Tuesday, March 30, 2010

A Link On The Laurel Chain

March is National Women’s History month.

This is a recent honor for the month better known for its lion and lamb-like qualities.

I have spent some time assessing how to approach a posting about this honor to females. I considered everything from erudite musings to feminist debates to just plain snarkiness.

Then yesterday a headline caught my eye and I knew what I wanted - needed - to say.

In January, 15-year old Phoebe Prince, committed suicide allegedly as a result of vicious bullying by students at South Hadley High School in South Hadley, Massachusetts.

Up to the moment I read that headline, the name of that bucolic town in Western Massachusetts represented to me a community of female empowerment, intellectual enlightenment and all things good.

I attended Mount Holyoke College in South Hadley, Massachusetts. Mount Holyoke is a women’s college and next door is Smith College, another bastion of female education. While the two institutions exhibit different personalities they share the same mission of creating a space for growth and leadership of women, for women.

To know that just down the road from my beautiful school, recently a young women was so lost from her own self-worth that she gave up, is heart wrenching. And to know that other young women played a part in destroying her self worth is even more disturbing.

Bullying has become an extreme issue in our schools. What was once a mild playground initiation has become a physical, sexual and mental torment that is resulting in an alarming pattern of teen suicides and hospitalizations. While states are stepping up and passing anti-bullying laws and schools are implementing bullying education, there are other factors impacting kids that encourage them to bully.

We can impact society’s youth. By our example, our vigilance, our ability to recognize another woman for the value that she is.

How lucky was I to spend four years in an environment that showed me what I could accomplish and prepared me for the slings and arrows of the world - to be immersed in a history of women leading, fighting, solving and inventing.

And down the road was South Hadley High School where young women were maybe not (I dare say probably not) getting that same message.

This is March, Women’s History Month. We would not have a history if there had not been women before us who linked arms with one another and said “You and I are worth it!”

So, what have I done to share this power with another young woman to continue the laurel chain?

Not nearly enough.

Tuesday, March 23, 2010

The Road I Wish Was Less Travelled

"Sometimes it's a bitch; sometimes it's a breeze." - Stevie Nicks

I have been in a funk.

I find that the rhythm of my life leads me through this funk with a certain predictability. I am one of those people that needs alone time - time by myself to gather my thoughts, my sense of self and sense of place. While this sounds rather enlightened, it merely means I need everybody to clear out so I can just be by myself for a minute. If I do not get that time on a regular basis things really go out of whack.

The path always starts out the same – my schedule is on overload. I am double-booked, Plan B’s are called in to action, my sanity savers fall by the wayside and soon ain’t nobody happy cause Momma ain’t happy.

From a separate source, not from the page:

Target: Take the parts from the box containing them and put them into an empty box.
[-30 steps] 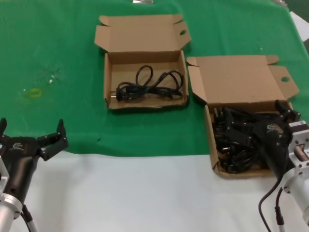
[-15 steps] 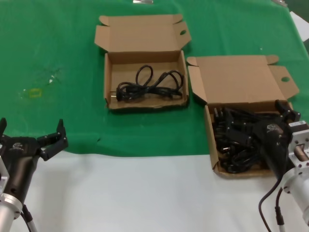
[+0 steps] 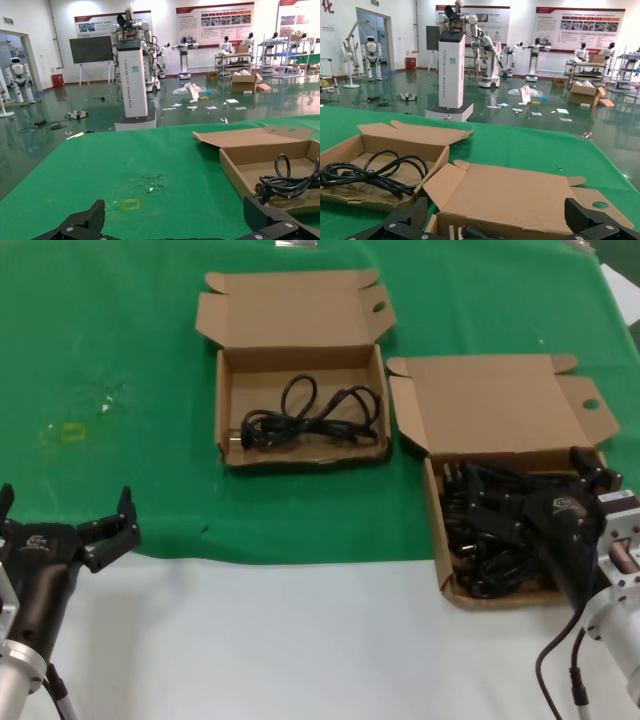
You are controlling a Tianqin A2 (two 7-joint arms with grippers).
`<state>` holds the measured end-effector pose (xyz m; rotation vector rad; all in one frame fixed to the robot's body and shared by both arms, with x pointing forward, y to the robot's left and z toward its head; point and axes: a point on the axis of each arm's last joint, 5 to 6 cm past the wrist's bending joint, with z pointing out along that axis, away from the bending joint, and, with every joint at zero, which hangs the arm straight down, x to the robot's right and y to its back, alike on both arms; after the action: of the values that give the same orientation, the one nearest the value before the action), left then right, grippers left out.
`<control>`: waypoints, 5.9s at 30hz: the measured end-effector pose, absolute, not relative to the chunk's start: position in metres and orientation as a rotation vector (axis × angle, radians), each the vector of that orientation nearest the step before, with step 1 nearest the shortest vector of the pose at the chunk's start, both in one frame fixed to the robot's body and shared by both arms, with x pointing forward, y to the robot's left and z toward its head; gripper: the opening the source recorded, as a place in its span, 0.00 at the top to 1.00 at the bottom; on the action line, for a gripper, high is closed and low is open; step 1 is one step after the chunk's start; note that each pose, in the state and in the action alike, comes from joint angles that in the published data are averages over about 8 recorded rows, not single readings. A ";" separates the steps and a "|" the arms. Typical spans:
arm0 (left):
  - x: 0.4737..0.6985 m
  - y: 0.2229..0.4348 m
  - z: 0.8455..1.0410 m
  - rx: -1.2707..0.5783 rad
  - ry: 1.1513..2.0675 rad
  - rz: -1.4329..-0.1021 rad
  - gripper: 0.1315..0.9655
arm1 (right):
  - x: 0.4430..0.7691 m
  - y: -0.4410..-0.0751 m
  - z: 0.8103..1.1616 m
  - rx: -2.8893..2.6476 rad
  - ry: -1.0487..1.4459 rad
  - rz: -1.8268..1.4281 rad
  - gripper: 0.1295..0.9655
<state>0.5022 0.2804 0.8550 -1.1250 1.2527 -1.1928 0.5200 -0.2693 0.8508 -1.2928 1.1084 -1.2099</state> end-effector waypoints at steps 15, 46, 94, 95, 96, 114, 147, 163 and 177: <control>0.502 0.280 0.855 -1.125 1.253 -1.193 0.00 | 0.520 -0.269 0.851 -1.293 1.108 -1.210 0.00; 0.502 0.280 0.855 -1.125 1.253 -1.193 0.00 | 0.520 -0.269 0.851 -1.293 1.108 -1.210 0.00; 0.502 0.280 0.855 -1.125 1.253 -1.193 0.00 | 0.520 -0.269 0.851 -1.293 1.108 -1.210 0.00; 0.502 0.280 0.855 -1.125 1.253 -1.193 0.00 | 0.520 -0.269 0.851 -1.293 1.108 -1.210 0.00; 0.502 0.280 0.855 -1.125 1.253 -1.193 0.00 | 0.520 -0.269 0.851 -1.293 1.108 -1.210 0.00; 0.502 0.280 0.855 -1.125 1.253 -1.193 0.00 | 0.520 -0.269 0.851 -1.293 1.108 -1.210 0.00; 0.502 0.280 0.855 -1.125 1.253 -1.193 0.00 | 0.520 -0.269 0.851 -1.293 1.108 -1.210 0.00; 0.502 0.280 0.855 -1.125 1.253 -1.193 0.00 | 0.520 -0.269 0.851 -1.293 1.108 -1.210 0.00; 0.502 0.280 0.855 -1.125 1.253 -1.193 0.00 | 0.520 -0.269 0.851 -1.293 1.108 -1.210 0.00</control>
<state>0.5022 0.2804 0.8550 -1.1251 1.2527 -1.1928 0.5200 -0.2693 0.8508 -1.2929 1.1084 -1.2100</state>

Then begins the potholed and rutted dirt road of discontent. I am irritable and cannot be pleased because while my life is full and vital, I HAVE NO TIME FOR MYSELF. Ah, the inevitable blow up (the sign reads Bridge Out). I start ticking off all the stuff that needs to get done before I can relax. Because here is the kicker, I do not delegate. My name is K and I am a control freak. The love of my life, with the “here we go again” weary voice asks what he can do to help only to hear me shrilly remind him that only I know how to fold laundry. You see how this goes…

Then I hit the long, two lane highway of procrastination. Piles are so high, lists are so long, my guilt is so strong, that I cannot muster the wherewithal to do anything. My brain merely circulates the phrase “I am a sloth.” over and over and not even hearing an annoying song on the radio can dislodge it.

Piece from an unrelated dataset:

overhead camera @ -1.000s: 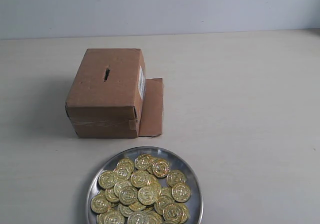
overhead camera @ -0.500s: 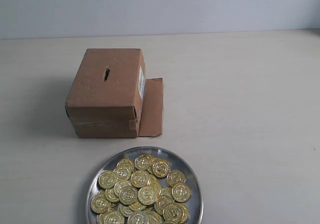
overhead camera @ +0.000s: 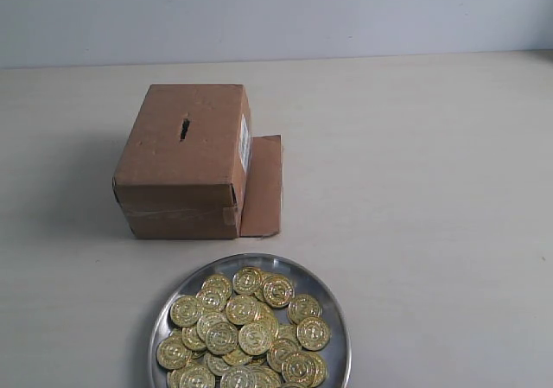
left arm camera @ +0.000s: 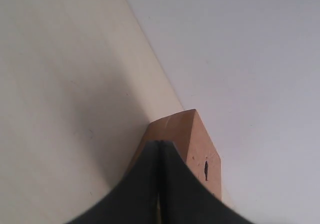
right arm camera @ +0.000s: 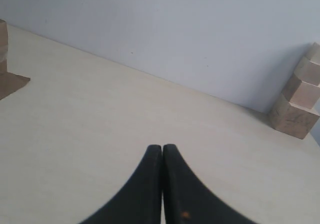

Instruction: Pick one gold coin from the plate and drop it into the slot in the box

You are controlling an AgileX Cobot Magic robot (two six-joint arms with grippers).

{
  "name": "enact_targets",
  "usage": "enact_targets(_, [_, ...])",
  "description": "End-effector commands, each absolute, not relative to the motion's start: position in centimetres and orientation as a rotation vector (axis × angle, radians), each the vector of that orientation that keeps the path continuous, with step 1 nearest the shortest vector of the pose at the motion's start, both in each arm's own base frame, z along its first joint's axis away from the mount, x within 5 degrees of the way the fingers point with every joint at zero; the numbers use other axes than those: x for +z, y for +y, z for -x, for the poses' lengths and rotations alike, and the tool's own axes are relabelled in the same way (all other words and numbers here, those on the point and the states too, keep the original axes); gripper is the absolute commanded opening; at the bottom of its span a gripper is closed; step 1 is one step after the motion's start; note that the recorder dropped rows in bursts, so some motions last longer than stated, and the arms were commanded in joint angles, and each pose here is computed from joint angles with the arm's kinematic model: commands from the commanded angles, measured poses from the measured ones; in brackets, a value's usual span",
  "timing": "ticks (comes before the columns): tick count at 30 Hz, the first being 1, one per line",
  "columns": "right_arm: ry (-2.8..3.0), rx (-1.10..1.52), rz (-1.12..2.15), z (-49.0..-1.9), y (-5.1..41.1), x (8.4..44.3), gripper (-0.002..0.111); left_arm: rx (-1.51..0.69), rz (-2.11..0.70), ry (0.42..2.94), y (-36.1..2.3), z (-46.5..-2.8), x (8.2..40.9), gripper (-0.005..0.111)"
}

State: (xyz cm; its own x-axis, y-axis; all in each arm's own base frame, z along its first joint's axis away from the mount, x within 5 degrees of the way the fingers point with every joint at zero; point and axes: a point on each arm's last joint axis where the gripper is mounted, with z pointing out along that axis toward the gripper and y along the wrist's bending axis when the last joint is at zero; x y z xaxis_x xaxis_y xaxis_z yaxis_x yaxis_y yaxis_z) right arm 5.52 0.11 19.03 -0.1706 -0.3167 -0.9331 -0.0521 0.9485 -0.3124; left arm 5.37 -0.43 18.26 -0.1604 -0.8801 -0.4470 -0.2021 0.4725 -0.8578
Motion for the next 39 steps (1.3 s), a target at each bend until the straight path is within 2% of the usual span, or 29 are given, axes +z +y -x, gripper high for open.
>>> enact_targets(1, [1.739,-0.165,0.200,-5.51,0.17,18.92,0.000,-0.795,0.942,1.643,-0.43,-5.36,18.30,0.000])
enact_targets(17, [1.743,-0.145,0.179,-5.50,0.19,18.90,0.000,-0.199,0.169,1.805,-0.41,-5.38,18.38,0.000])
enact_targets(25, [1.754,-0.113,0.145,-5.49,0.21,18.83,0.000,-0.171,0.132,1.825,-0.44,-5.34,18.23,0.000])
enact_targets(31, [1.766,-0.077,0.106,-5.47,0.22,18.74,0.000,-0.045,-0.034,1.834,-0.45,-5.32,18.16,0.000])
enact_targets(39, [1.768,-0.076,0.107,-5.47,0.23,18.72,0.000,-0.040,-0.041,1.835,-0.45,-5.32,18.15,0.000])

I soon arrive at the winding mountain road where each hairpin curve alternately represents self-doubt and guilt. Hairpin curve #1 – My proposal just got rewritten three times at work so I am frantic that people are wondering if I can do my job. Hairpin curve #2 – I am a terrible mother because today I would rather come home from work and take a hot bath and go to sleep than cuddle and play with my toddler. Hairpin curve #3 – I go ages before checking in with my friends and live in fear that one day they’ll get tired of it. Hairpin curve #4 – I snap at the love of my life, then spend the next 24 hours agonizing over how many more snaps he’ll put up with.

Eventually, the road ends at the ocean. I have a couple of hours or a day to myself to do what needs to be done for me. Often this entails a day of organizing closets. Really, that is all it takes. However, I never underestimate a mindless moment that erases, for a brief instant, any reminders of obligation. On a recent girl’s weekend away, I left my friends and returned to my hotel room in the afternoon to just be – essentially, I stalked around in my underwear eating Funyuns from the bag and watching reruns of the King of Queens. And I felt like a million bucks.